TASK BRIEF :: Below are the records; copy each line in them that holds the word "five".

━━━

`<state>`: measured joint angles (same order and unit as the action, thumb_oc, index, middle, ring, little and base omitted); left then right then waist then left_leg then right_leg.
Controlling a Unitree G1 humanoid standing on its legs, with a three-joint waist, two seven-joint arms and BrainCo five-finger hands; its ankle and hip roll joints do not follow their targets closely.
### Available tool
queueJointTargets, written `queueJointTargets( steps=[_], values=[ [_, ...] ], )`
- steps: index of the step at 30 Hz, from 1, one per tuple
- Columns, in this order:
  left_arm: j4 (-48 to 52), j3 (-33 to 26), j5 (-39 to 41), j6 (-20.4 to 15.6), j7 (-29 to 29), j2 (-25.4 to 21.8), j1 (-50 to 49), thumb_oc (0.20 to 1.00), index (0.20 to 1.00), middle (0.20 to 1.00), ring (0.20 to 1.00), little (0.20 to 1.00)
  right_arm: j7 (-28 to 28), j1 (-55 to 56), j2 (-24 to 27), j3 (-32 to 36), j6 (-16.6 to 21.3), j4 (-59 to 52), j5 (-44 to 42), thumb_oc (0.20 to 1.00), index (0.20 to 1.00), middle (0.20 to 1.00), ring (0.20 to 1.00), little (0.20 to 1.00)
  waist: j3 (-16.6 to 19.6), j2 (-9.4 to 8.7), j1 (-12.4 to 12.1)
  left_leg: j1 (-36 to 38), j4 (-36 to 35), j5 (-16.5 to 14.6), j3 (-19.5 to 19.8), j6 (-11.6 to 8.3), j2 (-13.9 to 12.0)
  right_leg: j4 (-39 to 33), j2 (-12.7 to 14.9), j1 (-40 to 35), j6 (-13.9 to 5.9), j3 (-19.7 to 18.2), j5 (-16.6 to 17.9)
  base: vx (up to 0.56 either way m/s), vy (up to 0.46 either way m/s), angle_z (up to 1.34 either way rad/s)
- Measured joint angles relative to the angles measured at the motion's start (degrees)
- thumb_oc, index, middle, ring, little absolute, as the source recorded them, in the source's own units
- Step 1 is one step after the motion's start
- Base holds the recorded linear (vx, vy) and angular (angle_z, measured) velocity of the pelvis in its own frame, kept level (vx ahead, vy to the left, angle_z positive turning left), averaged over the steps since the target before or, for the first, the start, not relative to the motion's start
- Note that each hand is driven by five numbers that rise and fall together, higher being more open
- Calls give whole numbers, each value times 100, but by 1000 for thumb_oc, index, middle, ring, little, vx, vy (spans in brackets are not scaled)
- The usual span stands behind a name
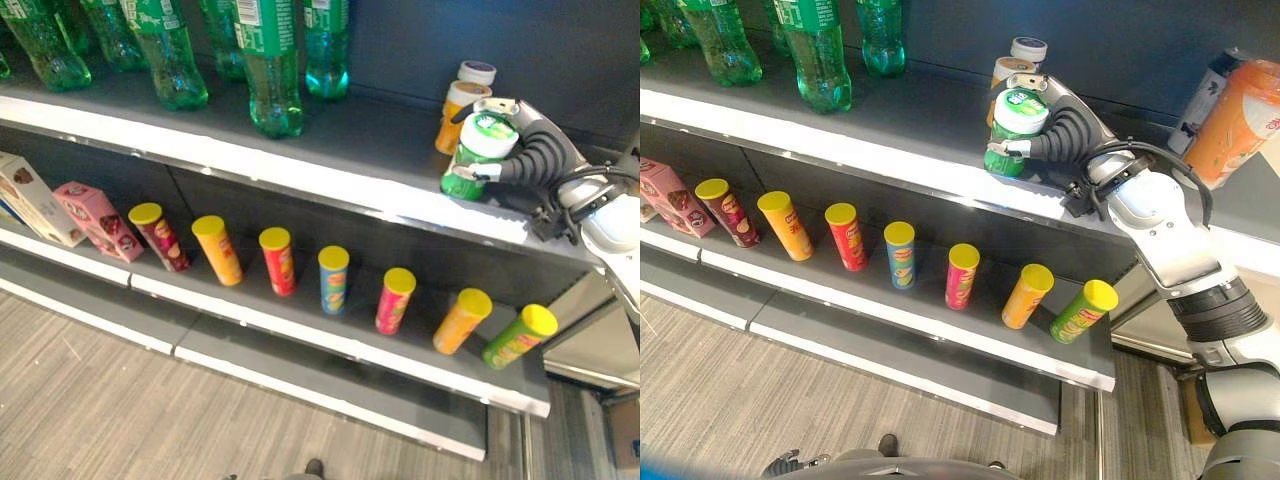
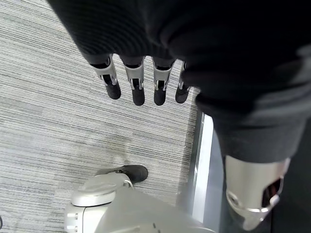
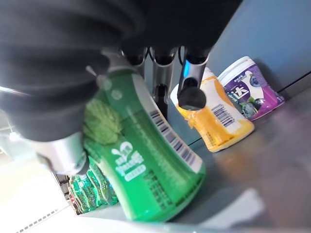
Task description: Put the goods on the table back onto the shelves and tidy them up.
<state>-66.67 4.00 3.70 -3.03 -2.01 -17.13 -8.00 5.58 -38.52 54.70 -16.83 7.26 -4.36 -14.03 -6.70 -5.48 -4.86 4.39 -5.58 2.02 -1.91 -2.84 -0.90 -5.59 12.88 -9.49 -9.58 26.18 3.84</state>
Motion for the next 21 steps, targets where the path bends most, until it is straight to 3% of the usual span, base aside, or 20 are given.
queueJointTargets(
  steps=[6,7,8,21],
  values=[
    [-29,2,0,1,-4,0,-22,1000,1000,1000,1000,1000,4,0,0,-31,-2,2,2,200,200,200,200,200,11,2,1,3,0,0,-1,0,0,0,1,-3,1,0,1,0,0,0],
    [-31,2,0,1,-4,0,-22,1000,1000,1000,1000,1000,4,0,0,-34,-2,3,2,664,664,664,664,664,11,3,1,5,0,1,-2,1,0,0,1,-3,1,-1,1,0,0,0],
    [-31,3,0,1,-4,0,-22,1000,1000,1000,1000,1000,-1,1,-7,-33,0,3,3,1000,1000,1000,1000,1000,13,7,2,5,0,1,-2,0,0,0,1,-3,1,-1,1,0,0,0],
    [62,3,2,4,-6,4,-46,1000,1000,1000,1000,1000,-123,33,-31,94,-13,-35,88,1000,1000,1000,1000,1000,12,29,11,7,-1,-2,-5,-3,2,0,5,-6,1,-4,1,0,0,0]
  ],
)
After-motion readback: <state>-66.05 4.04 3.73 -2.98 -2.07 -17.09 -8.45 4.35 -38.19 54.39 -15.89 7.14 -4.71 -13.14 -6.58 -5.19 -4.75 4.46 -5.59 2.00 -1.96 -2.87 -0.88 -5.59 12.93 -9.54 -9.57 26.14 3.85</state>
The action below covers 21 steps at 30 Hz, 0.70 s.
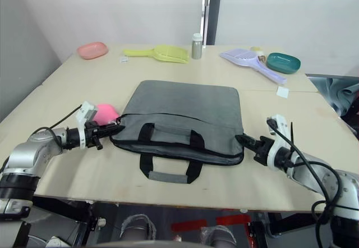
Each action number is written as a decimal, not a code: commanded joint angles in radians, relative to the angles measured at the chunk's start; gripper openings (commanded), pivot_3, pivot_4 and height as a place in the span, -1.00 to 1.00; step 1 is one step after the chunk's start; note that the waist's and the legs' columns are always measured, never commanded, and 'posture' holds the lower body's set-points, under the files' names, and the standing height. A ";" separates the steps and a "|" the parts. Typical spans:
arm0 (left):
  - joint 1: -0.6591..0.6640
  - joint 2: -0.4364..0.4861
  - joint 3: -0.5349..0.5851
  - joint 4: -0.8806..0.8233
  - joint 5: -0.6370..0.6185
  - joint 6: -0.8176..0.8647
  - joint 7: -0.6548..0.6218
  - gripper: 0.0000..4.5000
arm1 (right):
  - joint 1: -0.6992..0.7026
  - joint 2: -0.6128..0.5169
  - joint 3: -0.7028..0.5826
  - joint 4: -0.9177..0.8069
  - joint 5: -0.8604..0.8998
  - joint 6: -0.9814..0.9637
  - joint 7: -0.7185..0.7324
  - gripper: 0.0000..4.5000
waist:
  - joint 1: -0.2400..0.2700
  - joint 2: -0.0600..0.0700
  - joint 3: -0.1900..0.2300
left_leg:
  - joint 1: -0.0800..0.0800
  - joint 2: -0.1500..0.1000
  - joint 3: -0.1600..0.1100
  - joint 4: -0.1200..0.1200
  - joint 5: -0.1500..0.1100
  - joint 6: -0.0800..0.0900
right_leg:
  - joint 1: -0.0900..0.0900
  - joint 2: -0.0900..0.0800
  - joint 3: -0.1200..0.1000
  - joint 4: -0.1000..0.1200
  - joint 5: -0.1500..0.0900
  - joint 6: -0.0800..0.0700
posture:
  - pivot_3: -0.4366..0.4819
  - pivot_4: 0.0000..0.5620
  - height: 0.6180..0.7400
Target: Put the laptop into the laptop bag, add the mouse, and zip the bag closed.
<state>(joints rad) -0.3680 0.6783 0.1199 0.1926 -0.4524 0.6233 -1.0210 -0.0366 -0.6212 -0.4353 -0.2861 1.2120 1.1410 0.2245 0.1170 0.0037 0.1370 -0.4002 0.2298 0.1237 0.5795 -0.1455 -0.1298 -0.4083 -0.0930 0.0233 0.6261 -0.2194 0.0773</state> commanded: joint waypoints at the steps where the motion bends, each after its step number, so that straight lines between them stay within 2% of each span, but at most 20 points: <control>1: -0.013 0.014 -0.006 0.005 0.015 -0.045 -0.022 -0.99 | 0.011 0.018 -0.004 -0.060 0.025 -0.020 0.006 -0.97 | -0.001 0.000 0.000 | 0.000 0.000 0.000 0.000 0.000 0.000 | 0.000 0.000 0.000 0.000 0.000 0.000 | -0.05 -0.47 1.00; 2: -0.007 0.019 -0.002 0.002 0.011 -0.040 -0.025 -0.68 | 0.016 0.021 -0.005 -0.064 0.021 -0.025 0.005 -1.00 | -0.001 0.000 0.000 | 0.000 0.000 0.000 0.000 0.000 0.000 | 0.000 0.000 0.000 0.000 0.000 0.000 | -0.05 -0.47 1.00; 4: 0.013 0.031 0.015 -0.009 -0.002 -0.020 -0.030 -0.44 | 0.025 0.021 -0.013 -0.073 0.012 -0.041 0.012 -0.70 | -0.002 0.000 0.000 | 0.000 0.000 0.000 0.000 0.000 0.000 | 0.000 0.000 0.000 0.000 0.000 0.000 | -0.05 -0.47 1.00; 9: 0.080 0.070 0.085 -0.010 -0.017 -0.031 -0.031 0.36 | 0.068 -0.026 -0.030 -0.074 -0.057 -0.089 0.060 0.05 | -0.011 0.000 0.000 | 0.000 0.000 0.000 0.000 0.000 0.000 | 0.000 0.000 0.000 0.000 0.000 0.000 | -0.05 -0.47 1.00; 13: 0.161 0.103 0.141 0.009 -0.004 -0.116 -0.045 0.99 | 0.116 -0.042 -0.059 -0.083 -0.121 -0.164 0.095 0.68 | -0.013 0.000 0.000 | 0.000 0.000 0.000 -0.002 -0.001 0.001 | 0.000 0.000 0.000 -0.002 0.000 0.000 | -0.05 -0.47 1.00; 15: 0.204 0.116 0.192 0.011 -0.040 -0.112 -0.070 1.00 | 0.151 -0.059 -0.067 -0.098 -0.184 -0.216 0.125 0.97 | -0.015 0.000 0.000 | 0.000 0.000 0.000 -0.002 -0.003 0.004 | 0.000 0.000 0.000 -0.003 0.000 0.000 | -0.05 -0.47 1.00; 17: 0.233 0.125 0.225 0.014 -0.057 -0.130 -0.091 1.00 | 0.181 -0.074 -0.072 -0.109 -0.235 -0.272 0.176 0.97 | -0.015 0.000 0.000 | 0.000 0.000 0.001 -0.002 -0.003 0.004 | 0.000 0.000 0.000 -0.003 0.000 0.000 | -0.05 -0.47 1.00; 21: 0.252 0.134 0.292 0.035 -0.073 -0.170 -0.102 1.00 | 0.244 -0.159 -0.096 -0.108 -0.330 -0.399 0.371 0.97 | -0.012 0.000 0.000 | 0.000 0.000 0.001 -0.002 -0.003 0.005 | 0.000 0.000 0.000 -0.003 0.000 0.000 | -0.05 -0.47 1.00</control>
<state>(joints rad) -0.1138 0.7812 0.3617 0.2276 -0.5074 0.4848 -1.1063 0.1979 -0.7477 -0.4774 -0.3641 0.9178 0.8055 0.5164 0.1048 0.0035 0.1369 -0.4001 0.2300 0.1242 0.5778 -0.1486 -0.1249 -0.4083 -0.0931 0.0233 0.6231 -0.2196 0.0775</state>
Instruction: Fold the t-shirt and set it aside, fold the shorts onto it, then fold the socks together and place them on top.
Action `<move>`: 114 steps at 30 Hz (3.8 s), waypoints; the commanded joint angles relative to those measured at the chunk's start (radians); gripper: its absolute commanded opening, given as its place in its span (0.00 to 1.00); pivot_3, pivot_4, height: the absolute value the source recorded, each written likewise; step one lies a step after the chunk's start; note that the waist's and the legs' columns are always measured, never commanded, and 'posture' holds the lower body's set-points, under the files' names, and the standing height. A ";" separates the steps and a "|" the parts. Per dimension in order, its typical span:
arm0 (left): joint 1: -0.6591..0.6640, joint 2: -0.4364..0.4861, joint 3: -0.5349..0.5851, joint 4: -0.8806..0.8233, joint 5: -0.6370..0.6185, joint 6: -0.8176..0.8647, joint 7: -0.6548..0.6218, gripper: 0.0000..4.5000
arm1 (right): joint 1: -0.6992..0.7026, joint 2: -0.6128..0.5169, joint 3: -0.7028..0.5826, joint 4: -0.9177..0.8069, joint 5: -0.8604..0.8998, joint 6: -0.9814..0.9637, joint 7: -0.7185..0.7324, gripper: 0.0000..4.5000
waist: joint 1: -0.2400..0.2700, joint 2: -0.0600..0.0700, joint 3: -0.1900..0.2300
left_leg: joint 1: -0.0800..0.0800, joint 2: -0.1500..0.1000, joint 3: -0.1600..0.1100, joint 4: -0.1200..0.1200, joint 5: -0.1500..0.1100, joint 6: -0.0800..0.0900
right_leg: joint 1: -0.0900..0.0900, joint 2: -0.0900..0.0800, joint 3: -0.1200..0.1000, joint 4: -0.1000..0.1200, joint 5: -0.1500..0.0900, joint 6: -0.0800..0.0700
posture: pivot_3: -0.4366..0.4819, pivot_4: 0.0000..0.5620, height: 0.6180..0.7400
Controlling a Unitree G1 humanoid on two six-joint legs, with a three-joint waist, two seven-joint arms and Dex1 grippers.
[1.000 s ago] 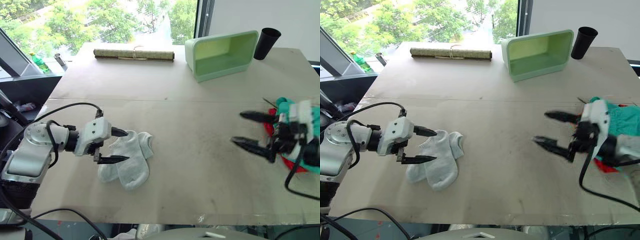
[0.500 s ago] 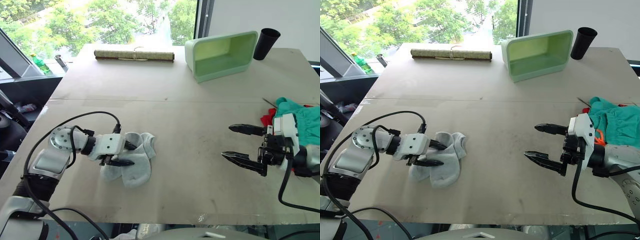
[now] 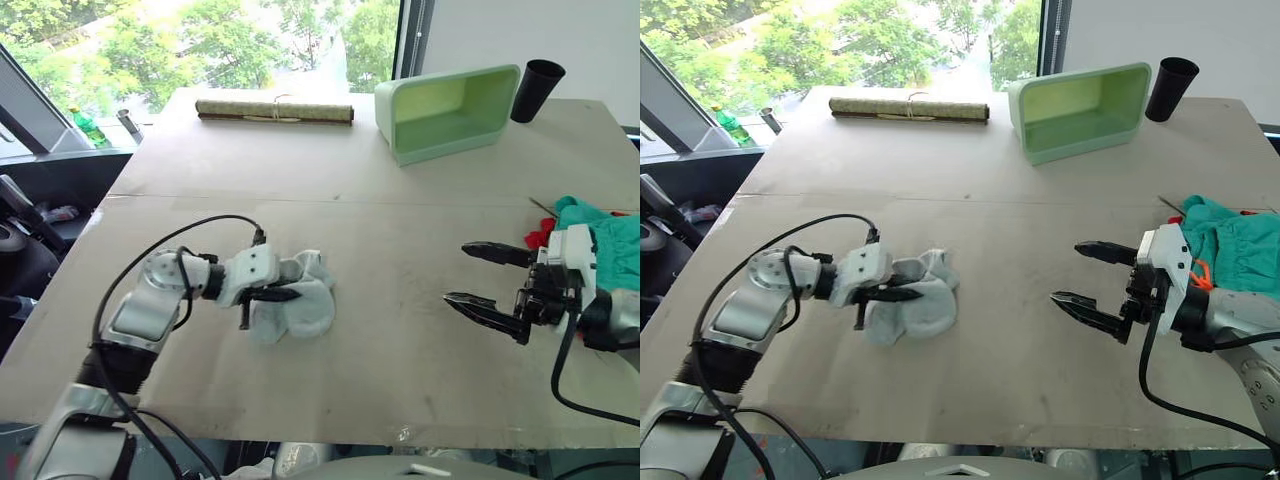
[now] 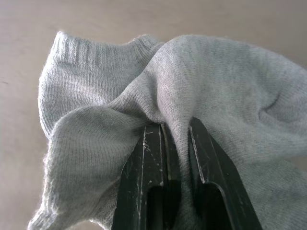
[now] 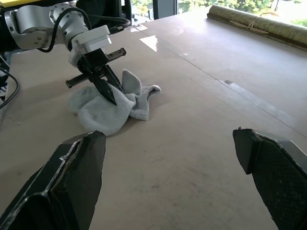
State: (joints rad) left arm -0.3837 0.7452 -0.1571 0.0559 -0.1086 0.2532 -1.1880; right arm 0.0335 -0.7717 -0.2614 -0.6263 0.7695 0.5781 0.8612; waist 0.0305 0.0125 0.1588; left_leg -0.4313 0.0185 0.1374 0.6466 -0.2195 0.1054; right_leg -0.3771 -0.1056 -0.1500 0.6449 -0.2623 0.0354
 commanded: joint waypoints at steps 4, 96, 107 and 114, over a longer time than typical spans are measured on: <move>-0.071 -0.155 0.005 -0.101 0.000 0.416 0.258 0.01 | -0.030 0.016 0.011 0.000 -0.017 -0.029 -0.016 1.00 | 0.007 -0.001 0.000 | -0.001 0.000 0.000 0.002 0.000 0.001 | 0.000 0.000 0.000 0.002 0.000 0.000 | 0.48 0.27 1.00; -0.738 -0.340 -0.001 1.025 0.173 -0.098 -0.017 0.02 | -0.442 0.138 0.511 0.477 -0.635 -0.158 -0.070 0.00 | -0.043 -0.019 0.004 | -0.006 0.002 0.000 0.007 0.004 0.003 | -0.009 0.003 0.000 0.016 -0.001 -0.005 | 0.48 0.27 1.00; -0.165 -0.289 0.119 -0.175 0.014 0.849 0.261 0.02 | -0.573 0.165 0.532 0.702 -0.702 -0.284 -0.007 0.00 | -0.044 -0.018 0.004 | 0.000 0.002 0.000 0.006 0.005 0.002 | -0.002 0.003 0.002 0.016 -0.001 -0.004 | 0.48 0.27 1.00; -0.090 -0.232 0.116 -0.253 -0.021 0.840 0.347 0.00 | -0.553 0.100 0.531 0.646 -0.687 -0.229 0.106 0.32 | -0.041 -0.018 0.004 | 0.000 0.001 -0.002 0.006 0.005 0.002 | -0.001 0.003 0.001 0.016 -0.001 -0.005 | 0.48 0.27 1.00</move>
State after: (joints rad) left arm -0.4978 0.4693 -0.0458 -0.1709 -0.1284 1.1298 -0.8546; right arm -0.5251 -0.6293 0.3025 0.0815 0.0710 0.3253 0.9276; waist -0.0102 -0.0051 0.1626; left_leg -0.4309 0.0200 0.1357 0.6528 -0.2150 0.1070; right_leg -0.3786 -0.1027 -0.1491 0.6609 -0.2635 0.0308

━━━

RESPONSE BOX ::
Controlling a Unitree G1 humanoid standing on its legs, with a three-joint waist, two seven-joint arms and BrainCo five-finger hands; its ankle and hip roll joints do not follow their targets closely.
- Note that each hand is driven by five numbers that rise and fall together, higher being more open

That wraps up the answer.